The Namibian government has greenlighted the Namibia Virtual Assets Act of 2023 bill into law. The bill was enforced into law on July 14 after President Hage Geingob issued his final assent.
Consecutively the bill has undergone various legislative processes before the presidential assent. On July 6, the members of the Namibian National Assembly reviewed and approved the bill.
The drafted regulation was later submitted to President Geingob for approval. Guided by the Namibian law-making process, the legislators have officially published the approved legislation in the ” Republic Gazette of Namibia.”
Even though the bill has completed the legislative approval process, in Namibia the Ministry of Finance has complete authority to schedule the dates to implement the new law.
Summary of Namibia Virtual Assets Act 2023
Under the bill, President Geingob has granted the regulatory authority power to monitor the operation of local crypto exchanges. The new legislation outlines the procedure for regulating crypto activities in Namibia.
The new regulation highlights the punitive measure the regulators will take to ensure compliance. The new rule mentioned that non-compliant virtual asset service providers (VASP) will face legal action.
According to the bill, non-compliant VASPs will be required to settle a penalty totaling $671000. Depending on the case’s complexity, the VASPs caught in wrongdoing will be placed behind bars for ten years.
In addition, the new legislation grants the Bank of Namibia the legal authority to ensure crypto assets will not be legal tender.
Namibia Amends Laws on Crypto Assets
In 2017 the Namibia government restricted the use of digital assets in the country. Reflecting on the Namibia Exchange Act of 1966, the authority banned the use of cryptocurrency in payment. At that time, the regulator declared that any individual or entity engaging in crypto-related activity would face legal action for violating the old-decade laws.

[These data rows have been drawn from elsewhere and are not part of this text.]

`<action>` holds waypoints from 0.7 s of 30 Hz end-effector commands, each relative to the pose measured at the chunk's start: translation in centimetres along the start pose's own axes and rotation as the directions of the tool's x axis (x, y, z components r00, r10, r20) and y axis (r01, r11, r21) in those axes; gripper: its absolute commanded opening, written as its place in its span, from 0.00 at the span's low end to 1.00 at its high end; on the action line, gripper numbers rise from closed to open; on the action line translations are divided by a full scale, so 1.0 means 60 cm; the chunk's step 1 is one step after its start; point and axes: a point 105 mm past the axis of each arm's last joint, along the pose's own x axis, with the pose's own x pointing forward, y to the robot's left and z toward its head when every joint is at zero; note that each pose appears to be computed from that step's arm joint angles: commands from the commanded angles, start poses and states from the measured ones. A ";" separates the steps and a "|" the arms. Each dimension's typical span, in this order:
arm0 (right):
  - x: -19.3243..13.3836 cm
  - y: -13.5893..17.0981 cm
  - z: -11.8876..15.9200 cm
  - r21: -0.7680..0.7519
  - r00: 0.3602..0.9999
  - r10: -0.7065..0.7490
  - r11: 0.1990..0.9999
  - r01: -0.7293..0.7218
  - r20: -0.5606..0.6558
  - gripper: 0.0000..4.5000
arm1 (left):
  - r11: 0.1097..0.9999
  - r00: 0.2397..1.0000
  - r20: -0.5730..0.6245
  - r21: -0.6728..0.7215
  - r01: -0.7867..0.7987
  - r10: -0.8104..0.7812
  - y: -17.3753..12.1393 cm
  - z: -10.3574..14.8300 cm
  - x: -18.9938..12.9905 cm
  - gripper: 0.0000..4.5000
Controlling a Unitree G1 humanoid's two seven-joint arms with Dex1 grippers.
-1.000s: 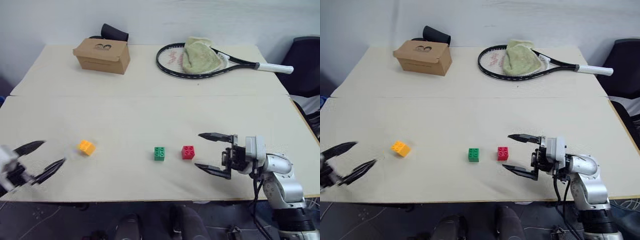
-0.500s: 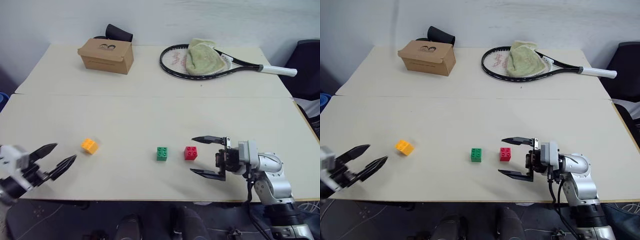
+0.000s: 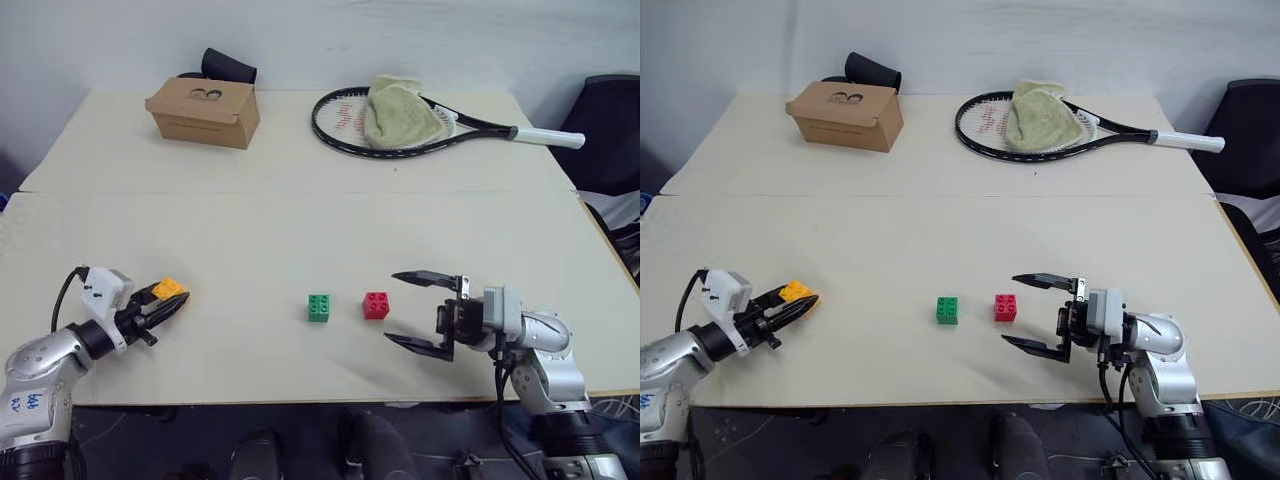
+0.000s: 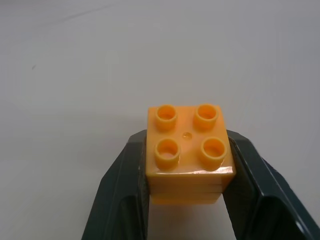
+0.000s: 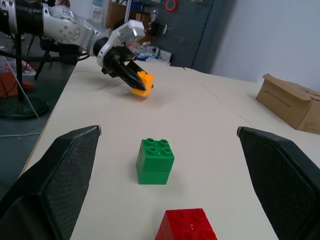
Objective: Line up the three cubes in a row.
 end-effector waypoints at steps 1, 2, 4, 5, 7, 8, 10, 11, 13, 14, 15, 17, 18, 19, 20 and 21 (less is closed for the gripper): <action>-0.018 -0.003 0.007 -0.026 1.000 -0.016 1.000 0.016 -0.018 1.00 | 0.935 0.949 -0.001 0.171 0.310 -0.314 -0.057 0.048 0.029 0.34; -0.020 -0.003 0.006 -0.025 1.000 -0.016 1.000 0.015 -0.022 1.00 | 0.922 0.940 -0.010 0.189 0.337 -0.342 -0.059 0.049 0.033 0.34; -0.028 -0.001 0.004 -0.022 0.999 -0.012 1.000 0.012 -0.043 1.00 | 0.861 0.889 -0.024 0.238 0.450 -0.458 -0.070 0.058 0.060 0.34; -0.031 -0.001 0.003 -0.021 0.999 -0.012 1.000 0.011 -0.051 1.00 | 0.825 0.861 -0.038 0.267 0.498 -0.508 -0.074 0.060 0.074 0.34; -0.035 0.001 0.002 -0.018 0.998 -0.013 1.000 0.012 -0.059 1.00 | 0.758 0.804 -0.066 0.296 0.582 -0.591 -0.081 0.058 0.098 0.34; -0.036 0.002 0.002 -0.017 0.998 -0.014 1.000 0.013 -0.062 1.00 | 0.722 0.772 -0.088 0.300 0.623 -0.629 -0.085 0.054 0.109 0.34; -0.037 0.008 0.002 -0.011 0.998 -0.018 1.000 0.017 -0.067 1.00 | 0.654 0.711 -0.139 0.304 0.693 -0.689 -0.094 0.042 0.132 0.34; -0.038 0.010 0.003 -0.010 0.997 -0.018 1.000 0.018 -0.069 1.00 | 0.634 0.694 -0.154 0.305 0.710 -0.703 -0.096 0.036 0.139 0.34; -0.041 0.014 0.003 -0.008 0.997 -0.022 1.000 0.021 -0.075 1.00 | 0.616 0.673 -0.157 0.293 0.731 -0.723 -0.097 0.028 0.148 0.34; -0.041 0.015 0.004 -0.008 0.997 -0.025 1.000 0.024 -0.077 1.00 | 0.613 0.668 -0.155 0.290 0.735 -0.728 -0.097 0.025 0.150 0.34; -0.042 0.016 0.005 -0.008 0.996 -0.028 1.000 0.028 -0.079 1.00 | 0.608 0.661 -0.156 0.282 0.742 -0.734 -0.098 0.022 0.151 0.34; -0.043 0.016 0.006 -0.012 0.996 -0.038 0.999 0.037 -0.083 1.00 | 0.606 0.660 -0.160 0.283 0.743 -0.734 -0.096 0.017 0.152 0.34; -0.044 0.016 0.006 -0.013 0.996 -0.042 0.999 0.041 -0.084 1.00 | 0.611 0.665 -0.163 0.283 0.739 -0.729 -0.094 0.014 0.154 0.34; -0.044 0.016 0.006 -0.014 0.995 -0.046 0.999 0.045 -0.086 1.00 | 0.618 0.675 -0.166 0.291 0.730 -0.719 -0.092 0.011 0.156 0.34; -0.045 0.016 0.007 -0.015 0.995 -0.049 0.999 0.048 -0.087 1.00 | 0.623 0.680 -0.169 0.293 0.726 -0.713 -0.090 0.008 0.158 0.34; -0.045 0.016 0.007 -0.014 0.995 -0.050 0.999 0.049 -0.088 1.00 | 0.631 0.689 -0.170 0.293 0.718 -0.705 -0.088 0.006 0.160 0.34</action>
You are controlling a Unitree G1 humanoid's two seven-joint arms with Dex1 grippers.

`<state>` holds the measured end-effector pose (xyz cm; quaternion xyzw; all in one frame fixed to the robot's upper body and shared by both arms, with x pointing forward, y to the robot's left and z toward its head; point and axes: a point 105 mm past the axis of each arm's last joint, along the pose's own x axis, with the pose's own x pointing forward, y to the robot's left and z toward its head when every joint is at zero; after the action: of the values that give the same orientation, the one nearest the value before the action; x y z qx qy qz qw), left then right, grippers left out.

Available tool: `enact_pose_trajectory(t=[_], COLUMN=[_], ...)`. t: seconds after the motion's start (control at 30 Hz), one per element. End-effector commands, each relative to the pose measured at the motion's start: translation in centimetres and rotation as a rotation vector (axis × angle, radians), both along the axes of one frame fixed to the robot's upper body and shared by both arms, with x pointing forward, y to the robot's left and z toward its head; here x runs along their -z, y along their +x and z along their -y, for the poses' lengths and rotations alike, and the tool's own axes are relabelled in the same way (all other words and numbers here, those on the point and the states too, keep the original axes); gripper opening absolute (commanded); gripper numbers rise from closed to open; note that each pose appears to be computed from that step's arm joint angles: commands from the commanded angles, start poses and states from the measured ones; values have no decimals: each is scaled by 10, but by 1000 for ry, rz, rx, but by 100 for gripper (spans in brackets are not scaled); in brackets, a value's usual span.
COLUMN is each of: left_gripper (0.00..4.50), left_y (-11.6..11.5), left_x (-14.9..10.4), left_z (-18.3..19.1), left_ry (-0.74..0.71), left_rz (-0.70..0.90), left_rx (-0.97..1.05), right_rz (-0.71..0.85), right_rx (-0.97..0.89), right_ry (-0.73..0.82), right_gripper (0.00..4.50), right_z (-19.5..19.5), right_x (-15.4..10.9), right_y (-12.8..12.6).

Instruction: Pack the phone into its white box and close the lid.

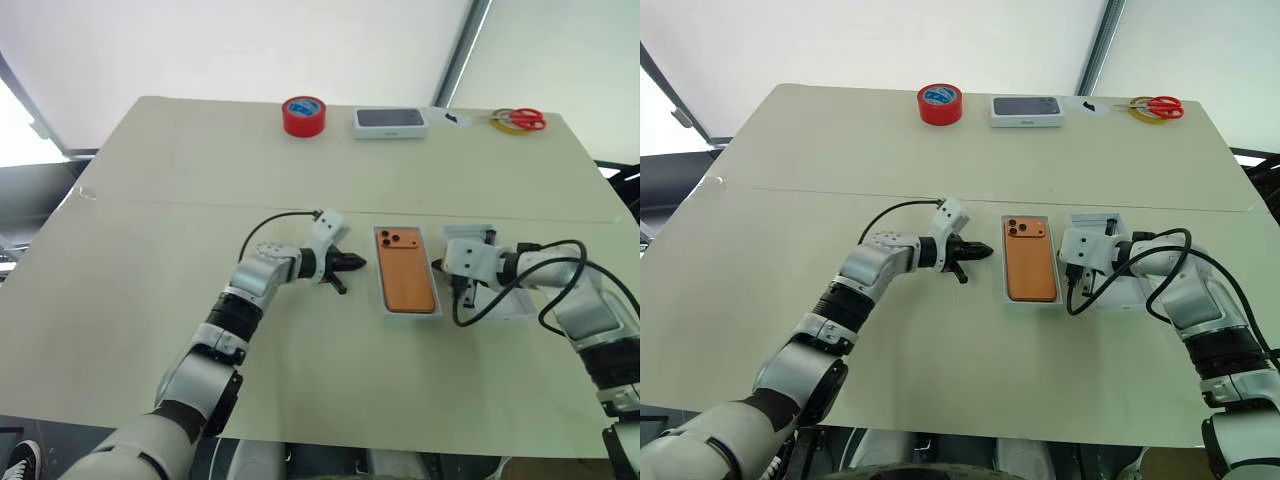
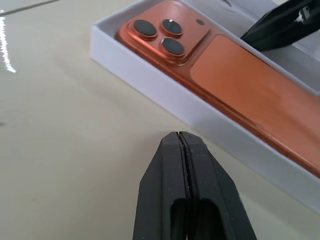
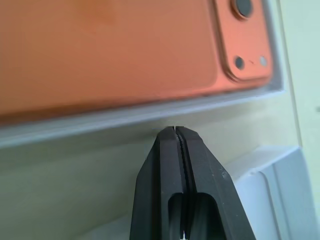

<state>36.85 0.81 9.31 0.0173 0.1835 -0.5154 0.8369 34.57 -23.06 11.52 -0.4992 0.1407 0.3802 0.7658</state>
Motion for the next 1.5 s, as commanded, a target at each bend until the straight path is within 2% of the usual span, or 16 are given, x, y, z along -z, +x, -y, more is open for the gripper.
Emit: enact_pose_trajectory(t=[0.03, 0.17, 0.23, 0.27, 0.33, 0.4, 0.47, 0.57, 0.63, 0.73, 0.8, 1.0, 1.2, 1.5], left_gripper=[4, 4, 4, 28, 94, 189, 297, 447, 447, 447, 447, 447, 447, 447], left_y=[1, 0, -3, -9, -17, -21, -28, -49, -65, -77, -81, -90, -91, -90], left_x=[-15, -28, -35, -43, -55, -65, -69, -71, -62, -52, -49, -45, -47, -47], left_z=[-20, -48, -62, -71, -81, -97, -108, -129, -141, -148, -148, -148, -154, -151], left_ry=[-23, -35, -39, -79, -126, -89, -64, -19, 16, 17, 20, 36, 43, 61], left_rz=[61, 127, 165, 176, 204, 316, 383, 485, 513, 505, 531, 581, 615, 619], left_rx=[-27, -74, -85, -68, -42, -50, -38, 7, 44, 55, 51, 94, 128, 127], right_rz=[38, 26, -13, -34, -49, -8, -12, -22, 18, -95, -235, -353, -345, -408], right_rx=[17, 30, 32, 83, 132, 152, 180, 234, 354, 573, 579, 729, 813, 1018], right_ry=[-35, -50, 21, 137, 262, 308, 359, 408, 378, 523, 547, 545, 456, 514], right_gripper=[0, 0, 0, 25, 92, 184, 294, 296, 296, 296, 296, 296, 296, 296], right_z=[13, 24, 21, 19, 16, 16, 16, 9, 22, 36, 21, 19, 28, 27], right_x=[-7, -6, -10, -19, -31, -44, -49, -51, -52, -45, -34, -33, -33, -33], right_y=[5, 3, -2, 0, 2, 4, 2, -7, -8, -14, -31, -38, -32, -20])
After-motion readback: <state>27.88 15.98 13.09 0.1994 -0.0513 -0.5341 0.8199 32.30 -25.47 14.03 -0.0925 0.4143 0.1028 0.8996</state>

With the growing interest in crypto assets, the Bank of Namibia agreed to revise the old law in 2018. The bank formulated a proposal on the need to introduce crypto assets to the traditional finance market.
In the proposal, the bank recommended the introduction of digital ledger technologies and crypto to the conventional finance sector. Also, the bank advised the government to invest in creating awareness to the community on the benefits of adopting emerging technologies such as blockchain and crypto.
The bank submission was supported by other regulatory agencies reversing the country’s anti-crypto stance.
Race to Regulate Crypto Assets
The implicit move made by Namibia to push for mainstream adoption of crypto by creating friendly policies has inspired other African countries.
At the beginning of July, South Africa’s government imposed new regulations requiring the local exchanges to seek licenses. An official publication issued on July 5 illustrated that all crypto exchanges in South Africa should be licensed before December this year.
After the deadline, the South African government pledged legal action against non-compliant exchanges.
The South African move mirrors the regulatory actions taken by Botswana, Kenya, Seychelles, and Mauritius to regulate crypto assets. A few months ago, the Central African Republic (CAR) accepted Bitcoin as legal tender.
However, as Namibia joins others in the ongoing push for crypto adoption, other African countries impose restrictive measures on crypto assets. Recent research by the International Monetary Fund (IMF) revealed that Congo, Tanzania, Zimbabwe, and Sierra Leone are enforcing laws to ban crypto.